Friday, July 11, 2008

Negotiations

Another of the interesting topics at the women in theory workshop was the issue that women are less likely than men to negotiate (for pay raises, for work opportunities, for exactly what they want at a restaurant, for everything). Sara Laschever, one of the authors of Women Don't Ask, gave a very entertaining and convincing talk on this issue. I say convincing, because one of her main goals seemed to be to convince all of us that it's worth the momentary awkwardness in order to improve your pay and career down the line. The main idea here, of course, is that if you don't negotiate for a higher salary at the beginning of your career, then over time this small amount difference between what you settled for and what you could have negotiated will grow to a significant amount due to percent increase raises, etc. In addition, not negotiating for career opportunities will set you back in terms of experience as well. I was definitely convinced. And despite the studies that have shown that women face a social cost when negotiating (Sara's co-author, Linda Babcock, is referenced frequently), Sara argued that negotiating is still a net benefit. She also argued that everything is negotiable.

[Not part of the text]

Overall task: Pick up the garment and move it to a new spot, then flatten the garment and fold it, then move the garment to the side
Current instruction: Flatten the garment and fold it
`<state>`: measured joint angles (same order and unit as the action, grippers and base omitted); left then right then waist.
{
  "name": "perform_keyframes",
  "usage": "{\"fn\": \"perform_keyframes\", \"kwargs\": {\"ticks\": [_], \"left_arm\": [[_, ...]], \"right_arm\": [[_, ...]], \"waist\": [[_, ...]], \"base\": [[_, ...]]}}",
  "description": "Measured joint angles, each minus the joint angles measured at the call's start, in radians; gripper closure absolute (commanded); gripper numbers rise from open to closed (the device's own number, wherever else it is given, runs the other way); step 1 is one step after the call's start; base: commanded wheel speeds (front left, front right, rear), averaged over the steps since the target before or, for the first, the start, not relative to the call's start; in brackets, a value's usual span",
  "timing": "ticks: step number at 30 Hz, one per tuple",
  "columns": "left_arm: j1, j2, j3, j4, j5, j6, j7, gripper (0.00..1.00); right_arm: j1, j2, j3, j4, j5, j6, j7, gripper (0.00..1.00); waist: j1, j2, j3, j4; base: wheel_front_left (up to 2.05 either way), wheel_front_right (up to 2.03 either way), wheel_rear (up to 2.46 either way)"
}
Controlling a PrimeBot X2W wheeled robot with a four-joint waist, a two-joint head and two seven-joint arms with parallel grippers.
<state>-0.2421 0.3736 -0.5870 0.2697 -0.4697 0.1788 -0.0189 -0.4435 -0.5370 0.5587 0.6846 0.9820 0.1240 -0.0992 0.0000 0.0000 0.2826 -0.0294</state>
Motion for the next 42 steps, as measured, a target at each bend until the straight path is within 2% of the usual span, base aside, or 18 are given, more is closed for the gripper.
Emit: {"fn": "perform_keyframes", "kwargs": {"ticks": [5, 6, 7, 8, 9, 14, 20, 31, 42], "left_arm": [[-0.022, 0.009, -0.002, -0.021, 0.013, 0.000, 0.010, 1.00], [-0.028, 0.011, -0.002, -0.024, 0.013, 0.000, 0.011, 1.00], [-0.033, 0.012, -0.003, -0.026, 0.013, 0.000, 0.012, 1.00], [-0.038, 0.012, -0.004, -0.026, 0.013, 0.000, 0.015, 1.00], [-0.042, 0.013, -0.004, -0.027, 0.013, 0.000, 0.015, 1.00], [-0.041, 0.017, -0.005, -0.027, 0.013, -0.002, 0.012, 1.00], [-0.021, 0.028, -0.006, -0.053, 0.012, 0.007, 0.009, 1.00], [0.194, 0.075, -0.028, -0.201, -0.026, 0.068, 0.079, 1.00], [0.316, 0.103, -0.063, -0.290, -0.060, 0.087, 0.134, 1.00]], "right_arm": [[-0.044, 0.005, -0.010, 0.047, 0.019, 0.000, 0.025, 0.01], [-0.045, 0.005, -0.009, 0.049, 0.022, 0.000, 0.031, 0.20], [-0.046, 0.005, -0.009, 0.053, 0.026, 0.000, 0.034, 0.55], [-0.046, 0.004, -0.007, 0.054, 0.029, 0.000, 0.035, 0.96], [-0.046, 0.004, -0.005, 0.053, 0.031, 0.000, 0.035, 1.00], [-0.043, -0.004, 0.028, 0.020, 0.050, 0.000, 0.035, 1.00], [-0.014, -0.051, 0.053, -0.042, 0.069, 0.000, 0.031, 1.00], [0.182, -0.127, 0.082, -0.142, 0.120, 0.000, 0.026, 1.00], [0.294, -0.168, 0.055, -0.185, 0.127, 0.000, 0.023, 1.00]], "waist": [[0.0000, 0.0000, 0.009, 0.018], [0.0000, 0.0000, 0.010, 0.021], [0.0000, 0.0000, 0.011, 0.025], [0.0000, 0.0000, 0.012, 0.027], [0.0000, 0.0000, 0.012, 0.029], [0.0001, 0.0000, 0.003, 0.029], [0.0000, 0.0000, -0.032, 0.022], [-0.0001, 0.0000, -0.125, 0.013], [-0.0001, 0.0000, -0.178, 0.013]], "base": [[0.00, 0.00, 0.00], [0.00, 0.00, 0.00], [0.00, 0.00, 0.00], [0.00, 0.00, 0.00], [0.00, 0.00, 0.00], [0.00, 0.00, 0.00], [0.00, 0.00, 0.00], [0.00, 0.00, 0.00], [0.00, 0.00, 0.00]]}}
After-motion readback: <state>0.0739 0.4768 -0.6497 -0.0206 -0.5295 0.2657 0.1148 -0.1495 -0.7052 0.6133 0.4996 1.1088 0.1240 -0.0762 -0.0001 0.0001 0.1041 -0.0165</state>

It's this last point that I've been thinking about lately. Sara suggested that women should go to the "negotiation gym." Get a "gym" buddy and trade stories of little negotiation triumphs in everyday life. For example, I could negotiate with the kids who swim in the pool I like to go to so that I could have a portion of the pool to do laps in and they would try to stay on their side while playing Marco Polo. I must admit that I'm one of the (apparently few?) women who really enjoy haggling in marketplaces (no, not in the US), so viewing "scary" negotiation like this has a certain appeal. But I also wonder, is everything really negotiable?

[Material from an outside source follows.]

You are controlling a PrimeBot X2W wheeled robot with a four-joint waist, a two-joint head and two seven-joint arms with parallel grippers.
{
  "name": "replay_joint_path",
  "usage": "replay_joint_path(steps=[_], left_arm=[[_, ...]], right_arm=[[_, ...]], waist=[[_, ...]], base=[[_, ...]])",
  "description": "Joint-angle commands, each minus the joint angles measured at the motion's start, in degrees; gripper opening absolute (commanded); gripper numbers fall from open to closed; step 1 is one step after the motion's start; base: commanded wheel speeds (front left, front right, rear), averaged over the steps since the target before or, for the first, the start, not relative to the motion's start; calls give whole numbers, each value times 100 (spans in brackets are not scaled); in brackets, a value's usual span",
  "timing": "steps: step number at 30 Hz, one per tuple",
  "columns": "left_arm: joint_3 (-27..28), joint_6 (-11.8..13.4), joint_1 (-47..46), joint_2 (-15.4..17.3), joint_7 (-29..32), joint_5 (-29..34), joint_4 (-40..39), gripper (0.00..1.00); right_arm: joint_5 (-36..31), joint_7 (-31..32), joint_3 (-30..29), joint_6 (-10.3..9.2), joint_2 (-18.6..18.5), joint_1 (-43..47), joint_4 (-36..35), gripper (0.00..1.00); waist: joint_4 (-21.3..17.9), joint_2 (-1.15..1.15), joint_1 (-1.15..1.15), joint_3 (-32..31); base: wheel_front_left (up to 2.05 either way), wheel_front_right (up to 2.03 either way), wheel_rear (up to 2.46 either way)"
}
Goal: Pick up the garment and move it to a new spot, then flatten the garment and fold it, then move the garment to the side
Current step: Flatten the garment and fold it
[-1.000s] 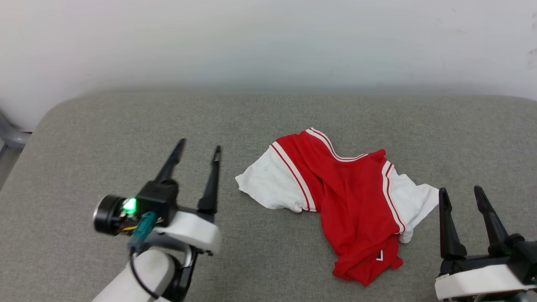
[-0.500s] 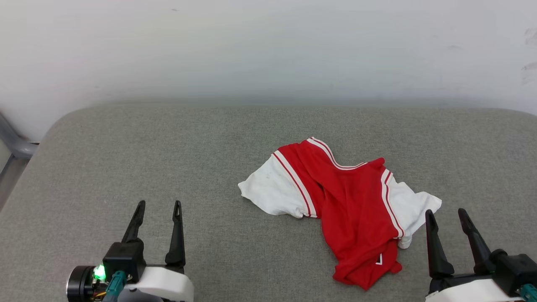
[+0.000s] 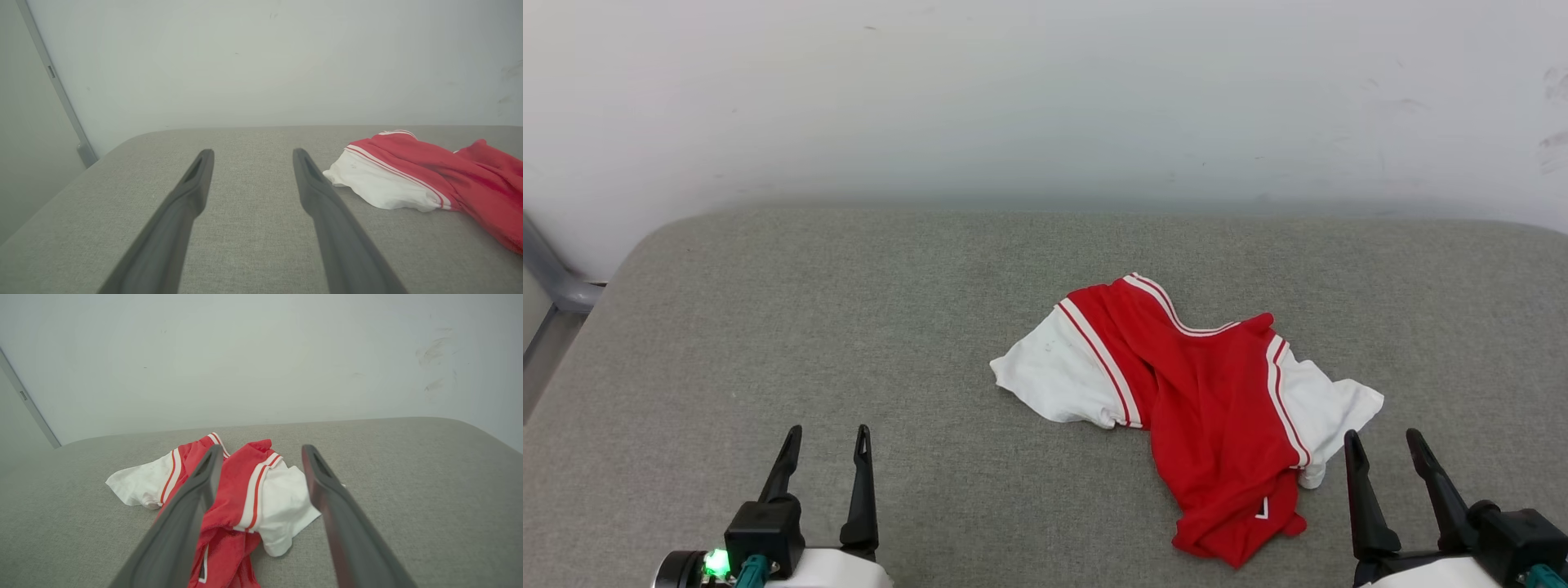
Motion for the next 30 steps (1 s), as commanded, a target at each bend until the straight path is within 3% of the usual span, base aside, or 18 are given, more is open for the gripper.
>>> replay_joint_path(steps=[1, 13, 20, 30], left_arm=[[27, -21, 63, -34, -15, 38, 15, 100], [359, -394, 58, -346, -15, 397, 159, 100], [476, -769, -507, -378, -15, 429, 319, 100], [369, -1396, -2138, -15, -14, 533, 829, 100]], right_arm=[[15, -12, -1, -4, 9, 41, 11, 100], [33, -12, -20, -4, 9, 15, 74, 100], [36, -12, 25, -4, 9, -122, 57, 100], [11, -12, 131, -4, 9, -360, -75, 100]], waist=[[0, 0, 0, 0], [-32, 0, 0, -18], [-79, 0, 0, 56], [-391, 0, 0, 371]], base=[[0, 0, 0], [0, 0, 0], [0, 0, 0], [0, 0, 0]])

Consider grad school. You apply, you (hopefully) get in, and you get your offer(s). These are (sort of) negotiable, especially if you have multiple offers. But what about once you're there? You receive a semesterly/ yearly update to your offer - often you find out what it is when you go to sign it. This seems non-negotiable. But is it? (Note: this is actually a moot point for me since I'm on a wonderful fellowship, but sadly this will run out someday and anyway I'm curious.)

2 comments:

Suresh said...

As far as grad student negotiating goes, I doubt there's much you can do in terms of negotiating the bottom line salaries, because at most places, these numbers are fixed by seniority within the program, and even go into grant numbers, and so aren't really flexible.

Of course, there are "softer" things to negotiate (and it might not even feel like an explicit negotiation, but it is): travel to conferences, office choice, things to work on, or NOT work on (there was an interesting study of Fermilab that suggested that women often get sucked into more 'system maintainence' kinds of research that isn't as prestigious/publishable as the 'new science' kind of research).

Anonymous said...

I don't think grad students can negotiate much, if anything. When you are offered a asst. prof. position, there is much more you can negotiate, especially if you have competing offers. Once you have a job in academia, it is still difficult to negotiate raises without having competing offers.